Reputation: 7593
I'm trying to do a groupby where in one column I have string categorical data:
ID cat_1 cat_2
11 'OG' 'ASD'
11 'LOL' 'ASD'
11 'OG' 'DFG'
22 'LOL' 'DFG'
22 'OG' 'DFG'
And I'm trying to group by the ID, and aggregate the string data into a numeric feature, namely, the counts of occurrences for each category. So the outcome would be:
ID OG LOL ASD DFG
11 2 1 2 1
22 1 1 0 2
How can I achieve this in pandas?

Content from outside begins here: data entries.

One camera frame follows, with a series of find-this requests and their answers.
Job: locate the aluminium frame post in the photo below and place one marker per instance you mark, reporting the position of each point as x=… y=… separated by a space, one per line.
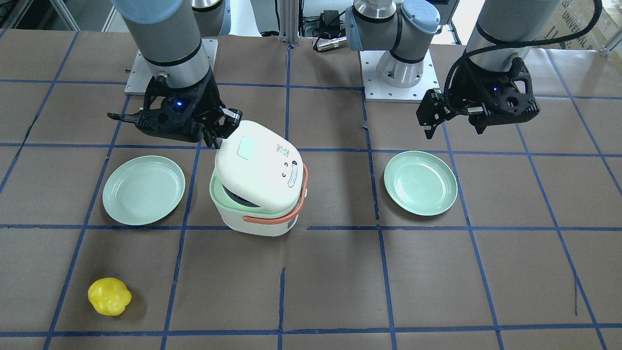
x=289 y=14

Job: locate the silver robot arm near pepper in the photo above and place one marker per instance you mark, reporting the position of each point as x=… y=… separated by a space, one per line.
x=170 y=32

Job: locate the black gripper other arm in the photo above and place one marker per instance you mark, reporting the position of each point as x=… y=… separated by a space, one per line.
x=462 y=86

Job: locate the black gripper near pepper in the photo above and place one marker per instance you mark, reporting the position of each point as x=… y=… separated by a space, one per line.
x=208 y=103

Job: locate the green plate near pepper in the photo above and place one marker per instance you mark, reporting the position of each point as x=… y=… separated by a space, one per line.
x=143 y=190

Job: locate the white rice cooker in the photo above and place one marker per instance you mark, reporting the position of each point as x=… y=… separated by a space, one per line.
x=260 y=181

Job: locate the yellow toy bell pepper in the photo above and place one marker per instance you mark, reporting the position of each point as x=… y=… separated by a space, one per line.
x=109 y=296

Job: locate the green plate far from pepper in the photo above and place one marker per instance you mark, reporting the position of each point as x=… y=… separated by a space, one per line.
x=420 y=183

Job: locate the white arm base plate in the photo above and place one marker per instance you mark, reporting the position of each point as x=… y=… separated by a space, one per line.
x=386 y=79
x=180 y=76

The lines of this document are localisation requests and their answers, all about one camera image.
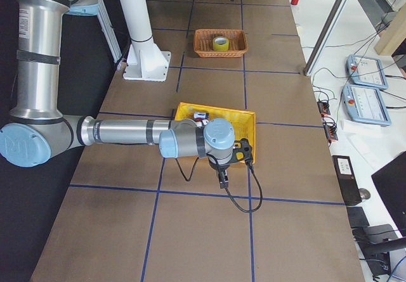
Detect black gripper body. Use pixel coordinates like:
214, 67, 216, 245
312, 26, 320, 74
207, 155, 231, 176

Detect yellow tape roll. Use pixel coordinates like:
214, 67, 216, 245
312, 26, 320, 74
212, 36, 230, 52

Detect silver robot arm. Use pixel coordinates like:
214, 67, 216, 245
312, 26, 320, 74
1, 0, 237, 189

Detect yellow plastic basket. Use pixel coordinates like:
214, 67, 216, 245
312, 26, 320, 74
174, 102, 256, 162

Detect brown wicker basket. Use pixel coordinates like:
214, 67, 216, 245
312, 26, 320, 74
193, 29, 248, 58

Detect black white toy cow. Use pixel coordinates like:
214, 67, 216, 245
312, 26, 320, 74
195, 119, 209, 127

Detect black box with label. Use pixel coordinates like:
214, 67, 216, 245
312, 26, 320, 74
332, 155, 362, 206

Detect lower teach pendant tablet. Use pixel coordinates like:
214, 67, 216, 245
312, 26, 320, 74
342, 84, 391, 127

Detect teach pendant tablet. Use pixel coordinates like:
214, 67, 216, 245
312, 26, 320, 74
346, 54, 388, 90
342, 84, 391, 127

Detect upper teach pendant tablet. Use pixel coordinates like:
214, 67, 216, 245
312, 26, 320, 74
346, 54, 388, 90

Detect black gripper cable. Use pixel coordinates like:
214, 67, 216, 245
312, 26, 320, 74
176, 155, 263, 214

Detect aluminium frame post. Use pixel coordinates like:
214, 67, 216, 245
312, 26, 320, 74
303, 0, 348, 77

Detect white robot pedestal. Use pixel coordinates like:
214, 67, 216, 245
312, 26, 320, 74
120, 0, 171, 82

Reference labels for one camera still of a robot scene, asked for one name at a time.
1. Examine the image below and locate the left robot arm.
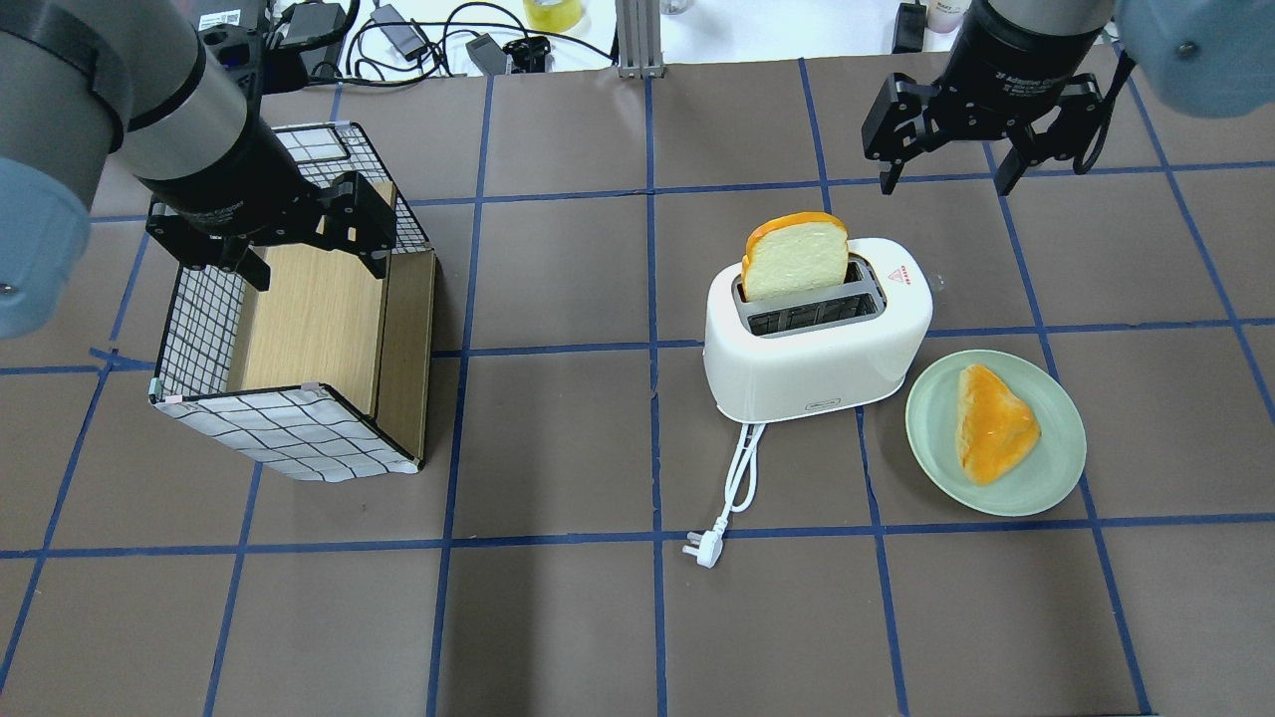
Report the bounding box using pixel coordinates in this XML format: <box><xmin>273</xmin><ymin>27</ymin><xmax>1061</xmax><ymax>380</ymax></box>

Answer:
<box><xmin>1</xmin><ymin>1</ymin><xmax>397</xmax><ymax>339</ymax></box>

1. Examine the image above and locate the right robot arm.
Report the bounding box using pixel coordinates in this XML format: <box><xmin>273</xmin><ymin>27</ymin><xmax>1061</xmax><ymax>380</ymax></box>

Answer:
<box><xmin>861</xmin><ymin>1</ymin><xmax>1274</xmax><ymax>195</ymax></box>

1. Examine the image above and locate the white toaster power cable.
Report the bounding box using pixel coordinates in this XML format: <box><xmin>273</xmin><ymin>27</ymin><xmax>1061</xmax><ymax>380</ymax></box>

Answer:
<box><xmin>682</xmin><ymin>420</ymin><xmax>768</xmax><ymax>570</ymax></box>

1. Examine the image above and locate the light green plate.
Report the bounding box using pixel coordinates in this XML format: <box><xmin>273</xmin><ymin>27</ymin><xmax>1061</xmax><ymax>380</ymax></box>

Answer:
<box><xmin>905</xmin><ymin>350</ymin><xmax>1088</xmax><ymax>517</ymax></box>

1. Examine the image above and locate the aluminium frame post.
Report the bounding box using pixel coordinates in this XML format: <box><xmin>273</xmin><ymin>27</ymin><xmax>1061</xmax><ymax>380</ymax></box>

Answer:
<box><xmin>615</xmin><ymin>0</ymin><xmax>666</xmax><ymax>79</ymax></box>

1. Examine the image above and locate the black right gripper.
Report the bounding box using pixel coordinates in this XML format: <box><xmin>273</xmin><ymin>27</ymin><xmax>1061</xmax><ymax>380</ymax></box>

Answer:
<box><xmin>862</xmin><ymin>20</ymin><xmax>1107</xmax><ymax>196</ymax></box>

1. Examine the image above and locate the bread slice in toaster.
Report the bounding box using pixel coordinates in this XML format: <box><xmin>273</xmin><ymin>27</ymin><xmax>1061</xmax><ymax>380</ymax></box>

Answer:
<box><xmin>741</xmin><ymin>211</ymin><xmax>849</xmax><ymax>302</ymax></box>

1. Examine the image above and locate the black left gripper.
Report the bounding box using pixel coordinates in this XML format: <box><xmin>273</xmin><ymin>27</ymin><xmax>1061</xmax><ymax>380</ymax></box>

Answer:
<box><xmin>145</xmin><ymin>128</ymin><xmax>397</xmax><ymax>292</ymax></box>

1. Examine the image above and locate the triangular toast on plate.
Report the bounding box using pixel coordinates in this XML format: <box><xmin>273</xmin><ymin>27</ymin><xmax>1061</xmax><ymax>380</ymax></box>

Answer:
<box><xmin>952</xmin><ymin>364</ymin><xmax>1042</xmax><ymax>486</ymax></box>

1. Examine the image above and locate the black power adapter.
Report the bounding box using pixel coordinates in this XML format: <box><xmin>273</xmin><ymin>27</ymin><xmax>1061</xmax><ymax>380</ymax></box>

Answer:
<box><xmin>371</xmin><ymin>4</ymin><xmax>428</xmax><ymax>61</ymax></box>

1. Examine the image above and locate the yellow tape roll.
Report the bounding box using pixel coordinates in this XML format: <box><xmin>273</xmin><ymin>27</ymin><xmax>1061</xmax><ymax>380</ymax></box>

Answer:
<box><xmin>521</xmin><ymin>0</ymin><xmax>587</xmax><ymax>34</ymax></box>

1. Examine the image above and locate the grid-patterned wooden storage box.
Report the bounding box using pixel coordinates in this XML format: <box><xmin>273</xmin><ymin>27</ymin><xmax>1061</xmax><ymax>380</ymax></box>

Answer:
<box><xmin>147</xmin><ymin>121</ymin><xmax>437</xmax><ymax>482</ymax></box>

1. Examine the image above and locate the white two-slot toaster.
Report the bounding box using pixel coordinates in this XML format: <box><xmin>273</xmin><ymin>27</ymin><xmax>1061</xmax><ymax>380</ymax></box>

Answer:
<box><xmin>703</xmin><ymin>237</ymin><xmax>933</xmax><ymax>425</ymax></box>

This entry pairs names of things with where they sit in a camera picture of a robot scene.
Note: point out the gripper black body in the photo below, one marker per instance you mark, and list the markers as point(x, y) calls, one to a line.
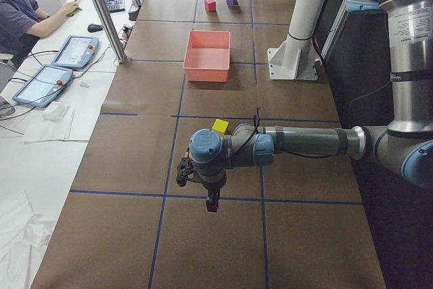
point(212, 190)

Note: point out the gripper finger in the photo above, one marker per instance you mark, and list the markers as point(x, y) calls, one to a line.
point(212, 202)

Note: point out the red foam block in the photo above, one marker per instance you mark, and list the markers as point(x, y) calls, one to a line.
point(210, 6)

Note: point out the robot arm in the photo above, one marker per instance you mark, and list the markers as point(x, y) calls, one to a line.
point(394, 130)

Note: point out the pink plastic bin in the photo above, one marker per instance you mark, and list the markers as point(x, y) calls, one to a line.
point(207, 56)

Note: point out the yellow foam block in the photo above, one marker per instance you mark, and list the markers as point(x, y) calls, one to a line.
point(220, 126)

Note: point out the orange power strip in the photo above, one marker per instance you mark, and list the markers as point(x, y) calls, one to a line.
point(126, 32)

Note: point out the black computer mouse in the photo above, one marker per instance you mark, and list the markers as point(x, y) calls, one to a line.
point(94, 28)

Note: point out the green clamp tool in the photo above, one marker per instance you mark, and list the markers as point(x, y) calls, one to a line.
point(75, 11)

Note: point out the upper teach pendant tablet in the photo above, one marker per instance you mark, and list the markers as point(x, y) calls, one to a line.
point(76, 52)

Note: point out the teach pendant tablet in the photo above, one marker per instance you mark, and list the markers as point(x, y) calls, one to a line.
point(43, 86)
point(76, 52)

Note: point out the clear plastic bag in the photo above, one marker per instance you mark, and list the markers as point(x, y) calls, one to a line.
point(55, 111)

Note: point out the white paper sheets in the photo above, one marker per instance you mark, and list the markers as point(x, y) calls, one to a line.
point(41, 126)

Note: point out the lower teach pendant tablet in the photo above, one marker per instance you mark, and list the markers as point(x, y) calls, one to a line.
point(43, 86)

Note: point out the crumpled white cloth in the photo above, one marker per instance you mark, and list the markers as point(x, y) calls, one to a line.
point(25, 236)

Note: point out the seated person in blue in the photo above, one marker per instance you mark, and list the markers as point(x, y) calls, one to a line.
point(23, 23)

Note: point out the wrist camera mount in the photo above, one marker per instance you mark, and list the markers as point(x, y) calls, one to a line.
point(186, 172)

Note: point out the white camera post base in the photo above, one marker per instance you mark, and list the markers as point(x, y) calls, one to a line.
point(294, 59)

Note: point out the aluminium frame post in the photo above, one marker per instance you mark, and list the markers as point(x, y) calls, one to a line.
point(110, 30)

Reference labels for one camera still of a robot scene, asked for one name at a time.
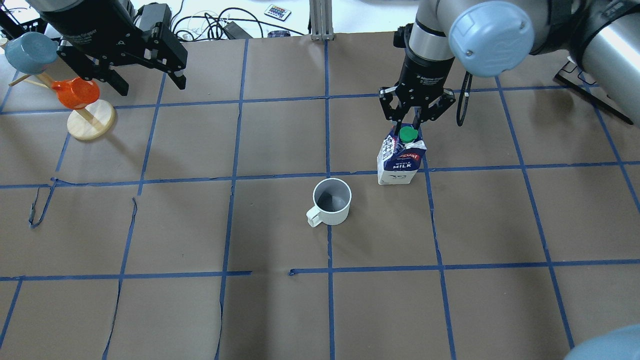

Thank you!
Upvotes: 0
Views: 505
Reputation: 23166
You could use pd.get_dummies
with groupby
and stack
:
>>> pd.get_dummies(df.set_index("ID").stack()).groupby("ID").sum()
ASD DFG LOL OG
ID
11 2 1 1 2
22 0 2 1 1
Upvotes: 1
Reputation: 262634
You can stack/value_counts/unstack:
(df.set_index('ID')
.stack()
.groupby('ID')
.value_counts()
.unstack(fill_value=0)
)
NB. you can add .reset_index()
if you want all columns
output:
ASD DFG LOL OG
ID
11 2 1 1 2
22 0 2 1 1
Upvotes: 2